• DIRECTIONS
Once you reach the line that holds "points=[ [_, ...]" in the listing below, output it and every line after it through the line that holds "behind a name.", word for word.
/---
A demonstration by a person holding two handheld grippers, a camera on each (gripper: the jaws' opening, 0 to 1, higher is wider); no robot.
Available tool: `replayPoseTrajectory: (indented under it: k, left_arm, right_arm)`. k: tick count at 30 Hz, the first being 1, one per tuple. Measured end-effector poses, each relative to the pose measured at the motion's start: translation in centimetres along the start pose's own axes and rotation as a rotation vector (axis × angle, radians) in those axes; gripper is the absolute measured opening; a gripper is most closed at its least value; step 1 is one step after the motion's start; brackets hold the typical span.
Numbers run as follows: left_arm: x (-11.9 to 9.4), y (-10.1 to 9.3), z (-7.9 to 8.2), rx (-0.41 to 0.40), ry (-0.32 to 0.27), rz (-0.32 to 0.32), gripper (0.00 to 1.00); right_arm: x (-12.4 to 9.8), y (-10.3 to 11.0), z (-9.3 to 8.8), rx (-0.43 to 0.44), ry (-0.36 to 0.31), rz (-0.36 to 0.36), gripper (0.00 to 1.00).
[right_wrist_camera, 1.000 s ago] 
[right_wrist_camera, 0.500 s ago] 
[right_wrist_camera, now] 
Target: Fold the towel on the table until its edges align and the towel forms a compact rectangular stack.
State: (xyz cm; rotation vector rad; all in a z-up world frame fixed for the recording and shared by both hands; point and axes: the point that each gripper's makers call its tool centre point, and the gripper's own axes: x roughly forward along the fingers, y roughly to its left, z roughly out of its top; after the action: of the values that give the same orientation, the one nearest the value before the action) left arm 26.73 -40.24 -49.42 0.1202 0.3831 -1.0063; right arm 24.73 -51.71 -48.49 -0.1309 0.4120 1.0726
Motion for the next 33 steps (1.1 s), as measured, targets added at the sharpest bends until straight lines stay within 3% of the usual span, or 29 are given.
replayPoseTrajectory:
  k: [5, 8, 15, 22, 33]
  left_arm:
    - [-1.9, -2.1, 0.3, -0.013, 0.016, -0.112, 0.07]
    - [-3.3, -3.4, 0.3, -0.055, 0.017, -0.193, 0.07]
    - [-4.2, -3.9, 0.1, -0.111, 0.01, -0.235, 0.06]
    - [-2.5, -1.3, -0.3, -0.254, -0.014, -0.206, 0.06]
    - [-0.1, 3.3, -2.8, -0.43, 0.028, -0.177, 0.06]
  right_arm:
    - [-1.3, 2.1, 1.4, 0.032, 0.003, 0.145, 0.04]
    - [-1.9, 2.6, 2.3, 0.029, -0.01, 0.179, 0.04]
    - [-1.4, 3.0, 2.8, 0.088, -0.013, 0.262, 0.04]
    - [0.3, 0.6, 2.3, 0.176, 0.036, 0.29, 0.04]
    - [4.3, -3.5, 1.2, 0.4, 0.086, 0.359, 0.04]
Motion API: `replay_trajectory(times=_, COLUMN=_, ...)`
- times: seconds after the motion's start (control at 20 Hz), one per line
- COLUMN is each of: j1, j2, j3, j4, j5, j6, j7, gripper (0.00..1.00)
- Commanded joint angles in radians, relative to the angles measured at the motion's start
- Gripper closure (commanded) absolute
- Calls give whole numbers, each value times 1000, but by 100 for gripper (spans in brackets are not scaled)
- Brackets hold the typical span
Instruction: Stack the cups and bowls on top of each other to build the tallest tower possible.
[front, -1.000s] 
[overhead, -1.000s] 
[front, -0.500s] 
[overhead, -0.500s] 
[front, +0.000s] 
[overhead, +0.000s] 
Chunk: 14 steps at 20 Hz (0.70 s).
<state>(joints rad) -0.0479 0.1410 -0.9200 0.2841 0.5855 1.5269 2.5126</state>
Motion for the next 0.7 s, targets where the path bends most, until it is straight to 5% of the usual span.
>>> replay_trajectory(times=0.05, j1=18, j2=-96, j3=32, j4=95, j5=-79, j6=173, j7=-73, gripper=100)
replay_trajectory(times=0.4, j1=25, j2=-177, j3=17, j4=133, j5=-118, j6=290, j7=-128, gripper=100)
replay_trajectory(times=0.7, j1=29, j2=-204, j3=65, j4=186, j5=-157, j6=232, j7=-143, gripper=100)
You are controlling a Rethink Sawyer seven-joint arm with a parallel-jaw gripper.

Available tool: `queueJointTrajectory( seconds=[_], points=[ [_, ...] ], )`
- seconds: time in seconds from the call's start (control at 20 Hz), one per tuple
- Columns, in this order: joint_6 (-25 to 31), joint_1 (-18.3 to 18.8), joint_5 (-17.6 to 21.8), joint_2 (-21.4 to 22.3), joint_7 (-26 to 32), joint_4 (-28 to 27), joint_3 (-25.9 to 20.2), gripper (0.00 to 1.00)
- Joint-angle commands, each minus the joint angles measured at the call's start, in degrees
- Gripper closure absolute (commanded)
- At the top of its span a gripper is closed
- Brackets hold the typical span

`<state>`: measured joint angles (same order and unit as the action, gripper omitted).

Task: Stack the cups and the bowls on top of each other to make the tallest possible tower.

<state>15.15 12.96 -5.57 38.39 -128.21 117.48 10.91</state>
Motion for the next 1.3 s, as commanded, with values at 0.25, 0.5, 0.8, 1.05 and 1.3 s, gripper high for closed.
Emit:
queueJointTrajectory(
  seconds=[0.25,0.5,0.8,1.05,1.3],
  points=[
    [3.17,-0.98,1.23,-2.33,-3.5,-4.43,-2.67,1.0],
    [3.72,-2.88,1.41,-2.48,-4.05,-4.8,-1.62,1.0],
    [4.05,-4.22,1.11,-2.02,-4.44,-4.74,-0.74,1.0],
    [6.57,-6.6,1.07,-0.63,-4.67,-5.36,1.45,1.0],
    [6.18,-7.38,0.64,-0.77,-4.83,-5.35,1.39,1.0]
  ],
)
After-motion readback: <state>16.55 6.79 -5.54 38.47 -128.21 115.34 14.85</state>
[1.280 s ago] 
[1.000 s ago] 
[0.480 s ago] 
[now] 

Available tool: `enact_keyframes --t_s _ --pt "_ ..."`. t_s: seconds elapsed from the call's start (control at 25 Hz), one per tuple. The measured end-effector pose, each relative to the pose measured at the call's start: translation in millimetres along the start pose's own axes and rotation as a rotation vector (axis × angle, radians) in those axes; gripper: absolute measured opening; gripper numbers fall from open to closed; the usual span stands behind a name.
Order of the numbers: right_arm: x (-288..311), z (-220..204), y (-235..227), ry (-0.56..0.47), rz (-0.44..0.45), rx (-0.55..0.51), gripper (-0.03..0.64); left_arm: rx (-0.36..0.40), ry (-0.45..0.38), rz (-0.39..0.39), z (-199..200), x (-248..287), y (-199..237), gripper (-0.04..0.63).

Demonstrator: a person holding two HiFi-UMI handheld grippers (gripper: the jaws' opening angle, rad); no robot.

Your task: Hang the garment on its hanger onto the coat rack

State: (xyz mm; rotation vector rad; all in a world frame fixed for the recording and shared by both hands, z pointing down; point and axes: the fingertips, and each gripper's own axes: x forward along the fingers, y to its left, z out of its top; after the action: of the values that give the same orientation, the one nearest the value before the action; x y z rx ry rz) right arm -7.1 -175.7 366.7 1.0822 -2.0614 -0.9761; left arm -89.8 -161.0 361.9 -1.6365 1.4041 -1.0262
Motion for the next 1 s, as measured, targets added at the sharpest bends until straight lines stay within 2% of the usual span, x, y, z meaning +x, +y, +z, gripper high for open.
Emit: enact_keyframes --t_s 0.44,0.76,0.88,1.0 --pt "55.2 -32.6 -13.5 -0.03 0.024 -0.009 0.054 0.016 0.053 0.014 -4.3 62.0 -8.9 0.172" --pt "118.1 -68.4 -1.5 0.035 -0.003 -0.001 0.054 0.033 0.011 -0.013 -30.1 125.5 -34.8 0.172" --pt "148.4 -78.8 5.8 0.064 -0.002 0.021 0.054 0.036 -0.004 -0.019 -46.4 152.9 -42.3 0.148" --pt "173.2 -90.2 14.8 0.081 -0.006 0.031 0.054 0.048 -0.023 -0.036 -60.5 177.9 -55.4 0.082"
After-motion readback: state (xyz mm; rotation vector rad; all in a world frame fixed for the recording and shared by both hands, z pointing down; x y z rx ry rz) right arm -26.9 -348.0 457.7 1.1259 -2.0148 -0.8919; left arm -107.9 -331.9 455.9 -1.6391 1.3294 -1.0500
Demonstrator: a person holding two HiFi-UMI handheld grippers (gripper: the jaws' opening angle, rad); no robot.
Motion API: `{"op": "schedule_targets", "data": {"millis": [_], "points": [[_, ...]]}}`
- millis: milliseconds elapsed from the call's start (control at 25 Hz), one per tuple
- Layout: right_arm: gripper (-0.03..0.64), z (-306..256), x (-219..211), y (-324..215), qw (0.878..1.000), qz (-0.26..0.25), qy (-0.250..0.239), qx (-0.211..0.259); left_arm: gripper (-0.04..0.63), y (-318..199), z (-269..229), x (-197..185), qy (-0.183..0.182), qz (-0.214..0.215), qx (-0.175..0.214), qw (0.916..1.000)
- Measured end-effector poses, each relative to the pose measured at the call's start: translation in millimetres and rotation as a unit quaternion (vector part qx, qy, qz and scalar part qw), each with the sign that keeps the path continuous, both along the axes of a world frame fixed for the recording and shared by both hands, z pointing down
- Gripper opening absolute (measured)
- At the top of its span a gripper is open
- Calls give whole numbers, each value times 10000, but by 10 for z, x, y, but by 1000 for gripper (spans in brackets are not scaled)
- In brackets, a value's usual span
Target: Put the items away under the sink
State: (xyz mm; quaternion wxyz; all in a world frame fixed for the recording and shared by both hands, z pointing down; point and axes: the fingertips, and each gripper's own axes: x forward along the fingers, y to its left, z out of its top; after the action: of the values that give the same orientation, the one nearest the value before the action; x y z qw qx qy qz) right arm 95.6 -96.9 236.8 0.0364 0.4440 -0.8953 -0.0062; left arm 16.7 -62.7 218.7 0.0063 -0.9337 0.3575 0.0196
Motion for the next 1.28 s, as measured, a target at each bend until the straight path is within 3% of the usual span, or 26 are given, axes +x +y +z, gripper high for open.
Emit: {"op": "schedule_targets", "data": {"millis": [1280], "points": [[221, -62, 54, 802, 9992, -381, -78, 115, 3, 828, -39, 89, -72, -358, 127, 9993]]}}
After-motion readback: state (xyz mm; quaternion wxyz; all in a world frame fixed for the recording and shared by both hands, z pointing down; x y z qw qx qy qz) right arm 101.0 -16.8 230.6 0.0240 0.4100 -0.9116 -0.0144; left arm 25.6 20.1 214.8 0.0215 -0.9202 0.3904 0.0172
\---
• REPLY
Available tool: `queueJointTrajectory( seconds=[_], points=[ [_, ...] ], )`
- seconds: time in seconds from the call's start (control at 20 Hz), one per tuple
- Columns, in this order: joint_6 (-25 to 31), joint_1 (-18.3 to 18.8), joint_5 (-17.6 to 21.8), joint_2 (-21.4 to 22.3), joint_7 (-26 to 32), joint_4 (-28 to 27), joint_3 (-25.9 to 20.2), gripper (0.00 to 1.00)
- Joint-angle commands, each minus the joint angles measured at the call's start, in degrees
- Gripper closure absolute (commanded)
- At the top of its span a gripper is closed
- Brackets hold the typical span

`<state>`: measured joint angles (same order and unit as the action, gripper omitted).

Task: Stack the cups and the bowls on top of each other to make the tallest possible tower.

<state>15.15 12.96 -5.57 38.39 -128.21 117.48 10.91</state>
Motion for the next 1.3 s, as commanded, with values at 0.25, 0.5, 0.8, 1.05 and 1.3 s, gripper high for closed.
Emit:
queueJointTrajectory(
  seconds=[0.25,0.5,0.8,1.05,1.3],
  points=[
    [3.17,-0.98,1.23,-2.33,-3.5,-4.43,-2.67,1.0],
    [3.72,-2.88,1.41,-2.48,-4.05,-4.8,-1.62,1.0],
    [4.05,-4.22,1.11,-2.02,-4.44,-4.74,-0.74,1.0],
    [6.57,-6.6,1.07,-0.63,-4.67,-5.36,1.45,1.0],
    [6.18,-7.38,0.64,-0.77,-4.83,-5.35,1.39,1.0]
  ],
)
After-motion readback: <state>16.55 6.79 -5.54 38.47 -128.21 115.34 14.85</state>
[1.280 s ago] 
[1.000 s ago] 
[0.480 s ago] 
[now] 

Available tool: `enact_keyframes --t_s _ --pt "_ ..."`. t_s: seconds elapsed from the call's start (control at 25 Hz), one per tuple. The measured end-effector pose, each relative to the pose measured at the call's start: translation in millimetres along the start pose's own axes and rotation as a rotation vector (axis × angle, radians) in those axes; gripper: absolute measured opening; gripper numbers fall from open to closed; the usual span stands behind a name.

This completes the response.